Extracted records
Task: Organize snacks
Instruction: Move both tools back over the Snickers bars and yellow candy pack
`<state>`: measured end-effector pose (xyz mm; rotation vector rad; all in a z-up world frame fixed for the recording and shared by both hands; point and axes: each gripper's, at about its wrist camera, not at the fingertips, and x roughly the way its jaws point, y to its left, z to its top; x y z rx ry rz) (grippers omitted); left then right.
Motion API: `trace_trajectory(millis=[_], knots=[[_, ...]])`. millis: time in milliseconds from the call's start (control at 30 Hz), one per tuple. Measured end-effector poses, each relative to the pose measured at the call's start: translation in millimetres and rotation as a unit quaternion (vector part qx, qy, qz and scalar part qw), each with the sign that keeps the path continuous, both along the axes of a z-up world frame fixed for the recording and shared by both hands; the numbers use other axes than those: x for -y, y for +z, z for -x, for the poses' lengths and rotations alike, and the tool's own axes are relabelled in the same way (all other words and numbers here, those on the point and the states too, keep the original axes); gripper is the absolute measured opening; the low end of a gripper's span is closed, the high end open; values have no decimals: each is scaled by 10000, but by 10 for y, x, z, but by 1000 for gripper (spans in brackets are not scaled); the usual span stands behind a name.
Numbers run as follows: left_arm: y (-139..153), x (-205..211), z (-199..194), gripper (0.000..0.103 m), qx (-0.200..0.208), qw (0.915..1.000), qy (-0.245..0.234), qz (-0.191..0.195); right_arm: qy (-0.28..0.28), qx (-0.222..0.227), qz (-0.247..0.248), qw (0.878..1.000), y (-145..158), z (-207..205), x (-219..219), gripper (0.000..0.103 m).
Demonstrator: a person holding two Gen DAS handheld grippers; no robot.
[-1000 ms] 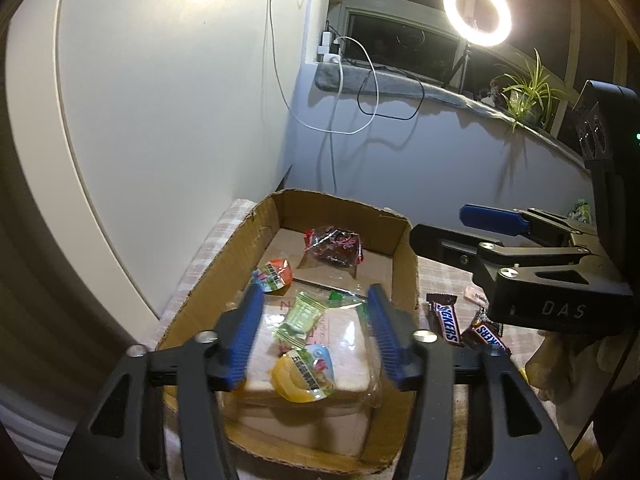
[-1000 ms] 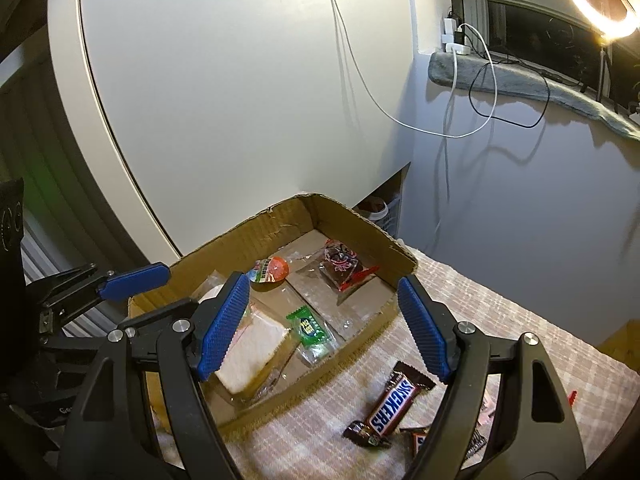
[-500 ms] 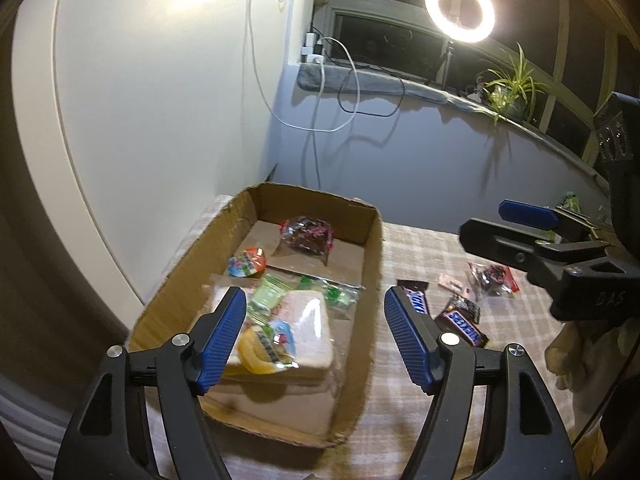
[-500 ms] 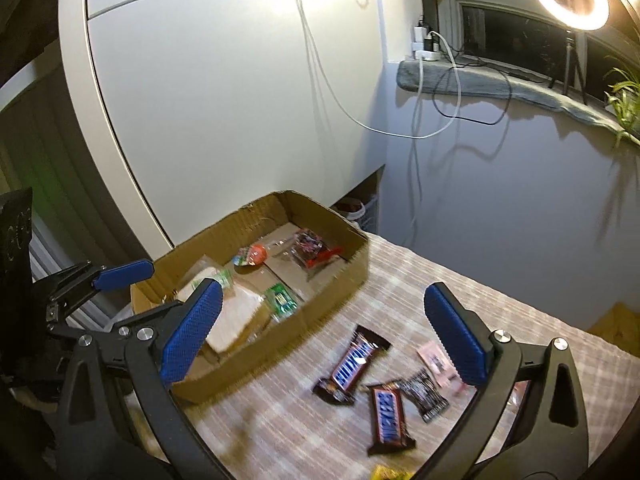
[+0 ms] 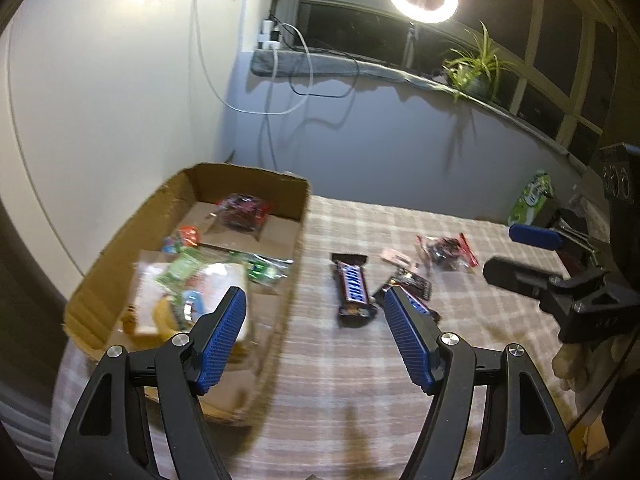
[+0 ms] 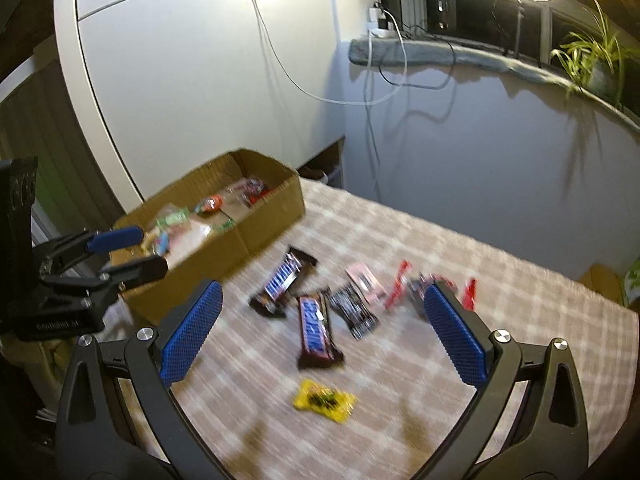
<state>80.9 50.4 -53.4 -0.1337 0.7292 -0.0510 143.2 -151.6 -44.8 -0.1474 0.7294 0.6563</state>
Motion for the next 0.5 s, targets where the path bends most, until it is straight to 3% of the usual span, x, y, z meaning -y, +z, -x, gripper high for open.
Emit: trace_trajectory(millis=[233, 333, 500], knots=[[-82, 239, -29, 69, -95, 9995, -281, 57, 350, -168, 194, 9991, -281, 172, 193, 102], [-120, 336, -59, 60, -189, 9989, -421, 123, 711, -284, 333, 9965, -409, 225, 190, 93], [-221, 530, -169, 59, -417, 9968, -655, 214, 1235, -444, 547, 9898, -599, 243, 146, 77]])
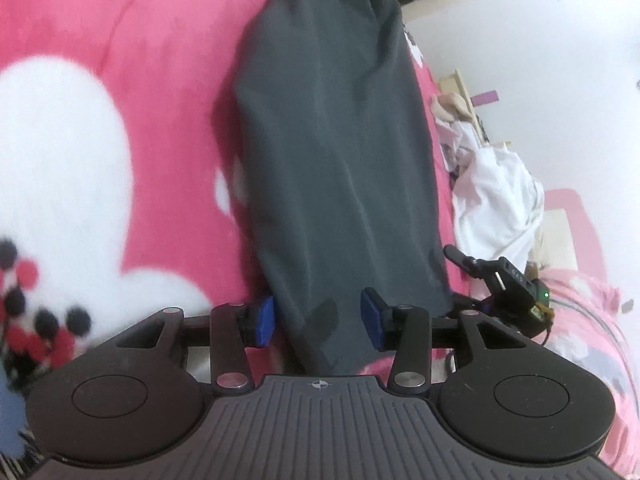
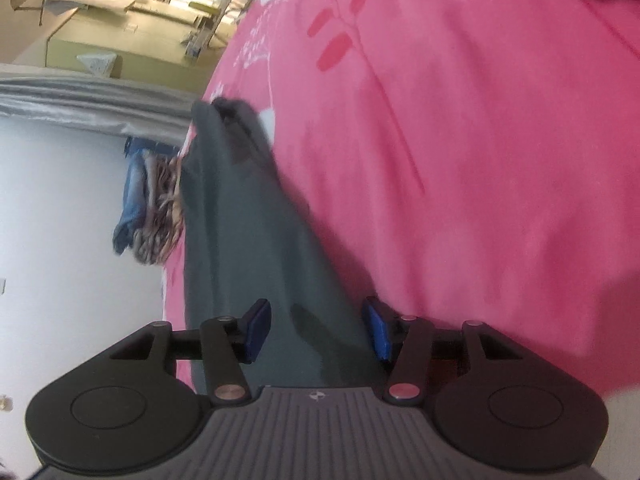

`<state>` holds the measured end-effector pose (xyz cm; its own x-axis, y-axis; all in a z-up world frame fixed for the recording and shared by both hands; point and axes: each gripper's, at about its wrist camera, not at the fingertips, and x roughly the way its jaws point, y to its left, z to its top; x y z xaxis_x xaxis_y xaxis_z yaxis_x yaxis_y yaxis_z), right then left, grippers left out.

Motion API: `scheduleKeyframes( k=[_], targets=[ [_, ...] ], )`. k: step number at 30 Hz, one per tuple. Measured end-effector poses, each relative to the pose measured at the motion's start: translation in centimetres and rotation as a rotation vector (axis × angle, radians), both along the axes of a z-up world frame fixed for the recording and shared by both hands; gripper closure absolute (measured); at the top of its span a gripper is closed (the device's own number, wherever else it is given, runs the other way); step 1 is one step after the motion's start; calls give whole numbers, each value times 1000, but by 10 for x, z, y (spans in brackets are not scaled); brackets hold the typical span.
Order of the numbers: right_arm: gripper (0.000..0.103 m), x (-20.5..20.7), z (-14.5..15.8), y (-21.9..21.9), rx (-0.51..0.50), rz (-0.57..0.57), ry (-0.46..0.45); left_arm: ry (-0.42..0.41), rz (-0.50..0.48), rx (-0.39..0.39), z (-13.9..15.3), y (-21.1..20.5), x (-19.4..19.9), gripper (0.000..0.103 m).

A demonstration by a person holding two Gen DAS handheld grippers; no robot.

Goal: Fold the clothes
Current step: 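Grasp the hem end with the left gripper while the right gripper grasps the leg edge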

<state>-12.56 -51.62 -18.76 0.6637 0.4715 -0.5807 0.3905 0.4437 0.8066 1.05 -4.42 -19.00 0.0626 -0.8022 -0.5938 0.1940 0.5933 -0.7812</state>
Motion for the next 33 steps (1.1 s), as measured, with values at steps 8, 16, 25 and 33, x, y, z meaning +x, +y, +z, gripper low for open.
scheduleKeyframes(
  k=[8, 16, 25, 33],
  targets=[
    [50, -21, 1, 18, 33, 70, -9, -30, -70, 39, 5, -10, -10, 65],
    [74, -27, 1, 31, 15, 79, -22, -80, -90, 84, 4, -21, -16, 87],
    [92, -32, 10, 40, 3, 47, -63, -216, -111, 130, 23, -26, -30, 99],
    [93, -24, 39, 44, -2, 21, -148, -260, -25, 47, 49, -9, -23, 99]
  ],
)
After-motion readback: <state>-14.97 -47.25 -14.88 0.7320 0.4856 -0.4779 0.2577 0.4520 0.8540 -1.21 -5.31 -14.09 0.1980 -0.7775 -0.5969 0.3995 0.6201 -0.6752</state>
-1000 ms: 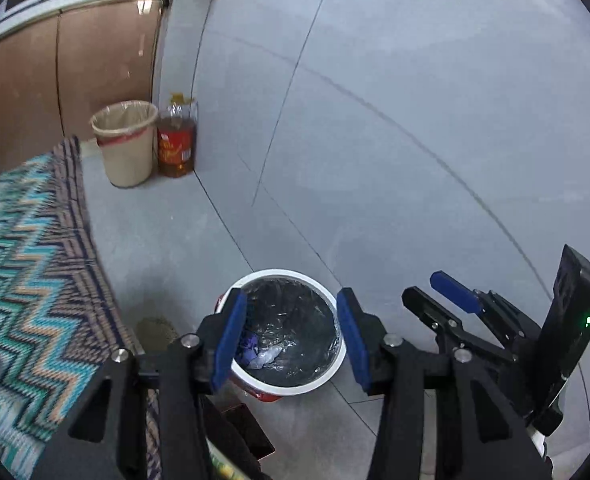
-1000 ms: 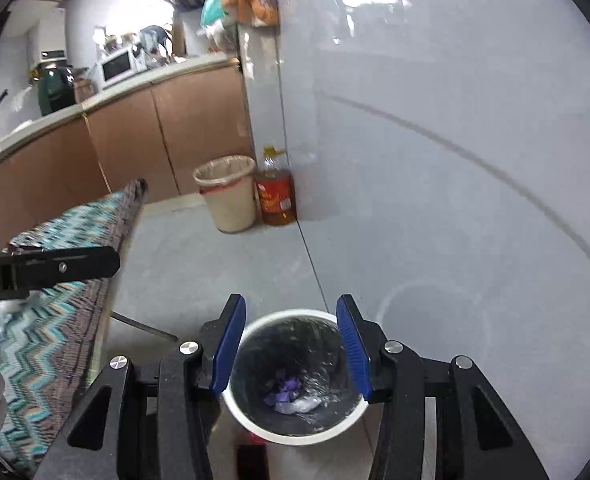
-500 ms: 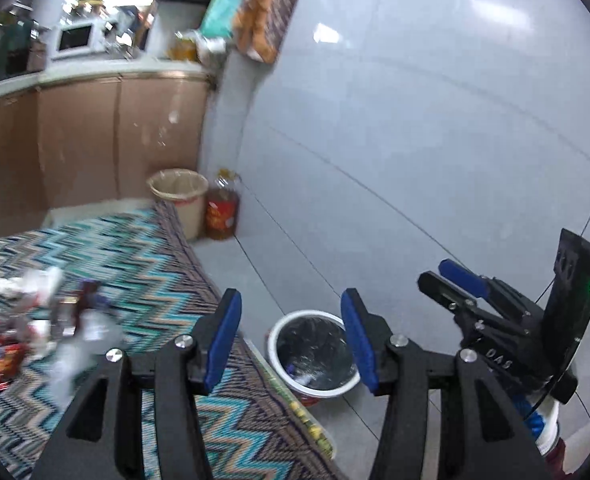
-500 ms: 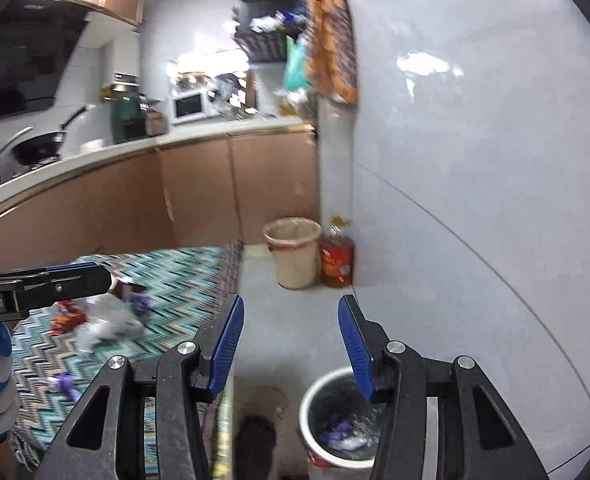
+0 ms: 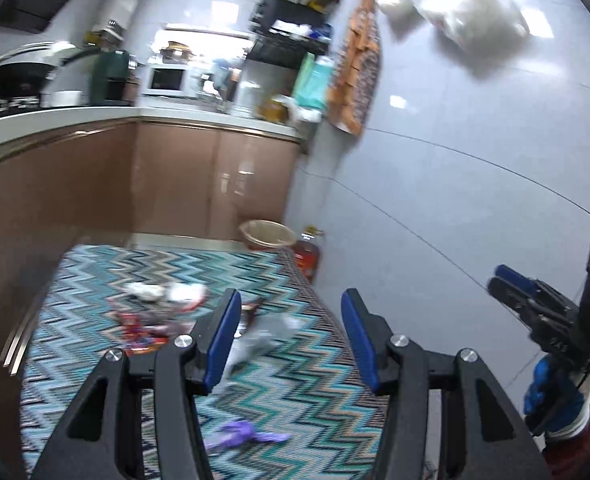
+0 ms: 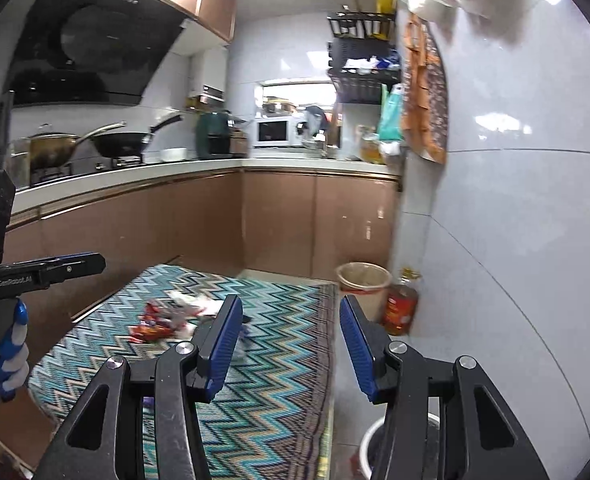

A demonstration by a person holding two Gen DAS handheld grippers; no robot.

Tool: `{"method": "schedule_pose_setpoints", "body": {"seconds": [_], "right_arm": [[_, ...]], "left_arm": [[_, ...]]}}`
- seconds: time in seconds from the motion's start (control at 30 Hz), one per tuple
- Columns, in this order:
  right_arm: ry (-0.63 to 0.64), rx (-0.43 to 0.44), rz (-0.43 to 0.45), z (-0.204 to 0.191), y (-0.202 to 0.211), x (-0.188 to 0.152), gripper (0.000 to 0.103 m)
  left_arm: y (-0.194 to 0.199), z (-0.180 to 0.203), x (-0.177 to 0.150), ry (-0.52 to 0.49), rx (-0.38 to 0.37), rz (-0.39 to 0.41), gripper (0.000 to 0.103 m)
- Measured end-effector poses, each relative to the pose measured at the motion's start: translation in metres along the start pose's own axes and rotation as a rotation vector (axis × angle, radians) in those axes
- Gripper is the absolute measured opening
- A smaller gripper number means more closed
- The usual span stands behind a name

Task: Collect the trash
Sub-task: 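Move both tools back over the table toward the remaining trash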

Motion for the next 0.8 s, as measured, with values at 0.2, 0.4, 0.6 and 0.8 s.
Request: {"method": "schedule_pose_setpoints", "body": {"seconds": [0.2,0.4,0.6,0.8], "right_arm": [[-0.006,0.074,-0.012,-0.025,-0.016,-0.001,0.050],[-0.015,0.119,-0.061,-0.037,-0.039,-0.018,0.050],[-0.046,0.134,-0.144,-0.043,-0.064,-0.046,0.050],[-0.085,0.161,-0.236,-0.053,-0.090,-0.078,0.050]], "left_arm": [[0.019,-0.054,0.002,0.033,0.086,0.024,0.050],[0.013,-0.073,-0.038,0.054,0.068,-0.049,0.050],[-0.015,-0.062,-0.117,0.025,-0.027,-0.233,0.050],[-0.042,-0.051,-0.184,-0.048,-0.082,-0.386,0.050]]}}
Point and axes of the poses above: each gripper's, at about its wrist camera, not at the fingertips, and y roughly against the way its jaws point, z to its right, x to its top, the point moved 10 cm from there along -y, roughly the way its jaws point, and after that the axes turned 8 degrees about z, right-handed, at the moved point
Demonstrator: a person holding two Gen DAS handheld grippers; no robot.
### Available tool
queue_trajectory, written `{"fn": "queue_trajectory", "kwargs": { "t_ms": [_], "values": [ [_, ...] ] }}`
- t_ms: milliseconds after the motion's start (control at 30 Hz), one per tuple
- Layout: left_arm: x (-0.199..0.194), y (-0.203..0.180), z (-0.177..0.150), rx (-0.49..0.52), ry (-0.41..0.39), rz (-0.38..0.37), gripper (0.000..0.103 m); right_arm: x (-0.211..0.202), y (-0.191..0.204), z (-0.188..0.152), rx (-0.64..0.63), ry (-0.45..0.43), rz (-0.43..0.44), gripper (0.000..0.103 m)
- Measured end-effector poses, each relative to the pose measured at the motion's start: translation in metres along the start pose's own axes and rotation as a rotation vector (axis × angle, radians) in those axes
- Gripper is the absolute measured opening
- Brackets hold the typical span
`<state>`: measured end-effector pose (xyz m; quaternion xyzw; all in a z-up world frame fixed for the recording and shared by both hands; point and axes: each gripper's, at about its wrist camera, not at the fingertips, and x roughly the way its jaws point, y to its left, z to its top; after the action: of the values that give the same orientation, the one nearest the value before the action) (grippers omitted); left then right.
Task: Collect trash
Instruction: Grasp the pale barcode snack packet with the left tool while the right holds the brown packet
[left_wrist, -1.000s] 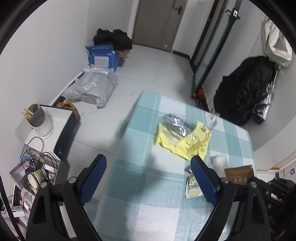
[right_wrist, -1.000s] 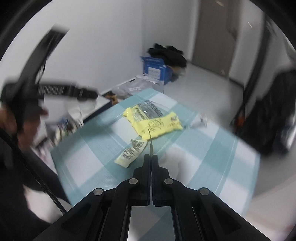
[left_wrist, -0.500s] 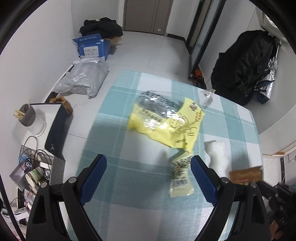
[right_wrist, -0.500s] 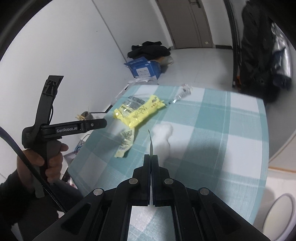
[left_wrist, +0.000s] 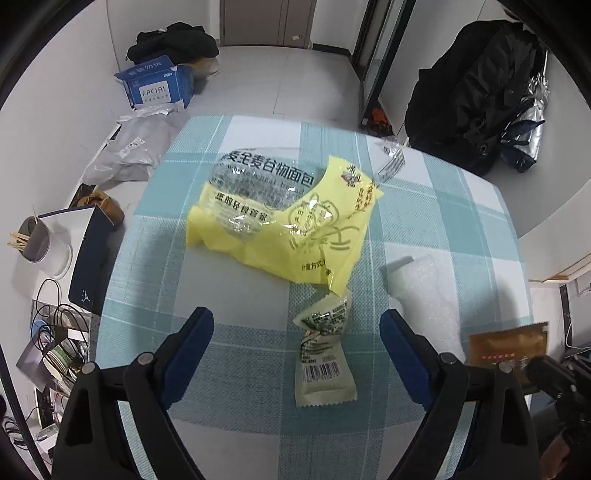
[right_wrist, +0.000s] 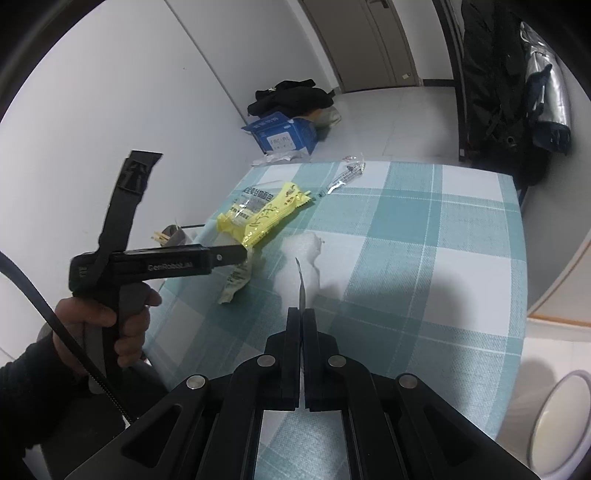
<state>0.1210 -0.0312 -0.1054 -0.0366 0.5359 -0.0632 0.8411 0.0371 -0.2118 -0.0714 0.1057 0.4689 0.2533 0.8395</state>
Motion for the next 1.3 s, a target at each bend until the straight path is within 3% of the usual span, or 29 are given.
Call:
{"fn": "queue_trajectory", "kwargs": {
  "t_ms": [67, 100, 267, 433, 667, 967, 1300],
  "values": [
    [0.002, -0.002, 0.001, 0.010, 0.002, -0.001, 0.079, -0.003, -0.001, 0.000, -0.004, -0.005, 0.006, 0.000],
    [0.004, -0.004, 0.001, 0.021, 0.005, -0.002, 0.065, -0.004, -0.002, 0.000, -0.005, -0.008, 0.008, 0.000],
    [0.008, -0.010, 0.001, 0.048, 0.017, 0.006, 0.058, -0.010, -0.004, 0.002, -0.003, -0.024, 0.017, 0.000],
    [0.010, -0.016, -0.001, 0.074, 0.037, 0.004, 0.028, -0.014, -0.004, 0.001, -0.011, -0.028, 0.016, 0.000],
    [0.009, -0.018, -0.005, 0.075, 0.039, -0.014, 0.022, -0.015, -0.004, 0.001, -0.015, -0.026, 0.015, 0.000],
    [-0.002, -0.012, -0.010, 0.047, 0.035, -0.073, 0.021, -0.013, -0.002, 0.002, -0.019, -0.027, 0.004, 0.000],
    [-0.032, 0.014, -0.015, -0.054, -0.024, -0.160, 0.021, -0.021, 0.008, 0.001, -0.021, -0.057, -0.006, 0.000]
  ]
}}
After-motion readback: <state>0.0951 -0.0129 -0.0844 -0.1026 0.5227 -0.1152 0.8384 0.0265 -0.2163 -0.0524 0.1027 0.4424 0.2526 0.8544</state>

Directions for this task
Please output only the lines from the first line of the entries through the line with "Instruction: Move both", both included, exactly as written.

Answer
Task: Organize snacks
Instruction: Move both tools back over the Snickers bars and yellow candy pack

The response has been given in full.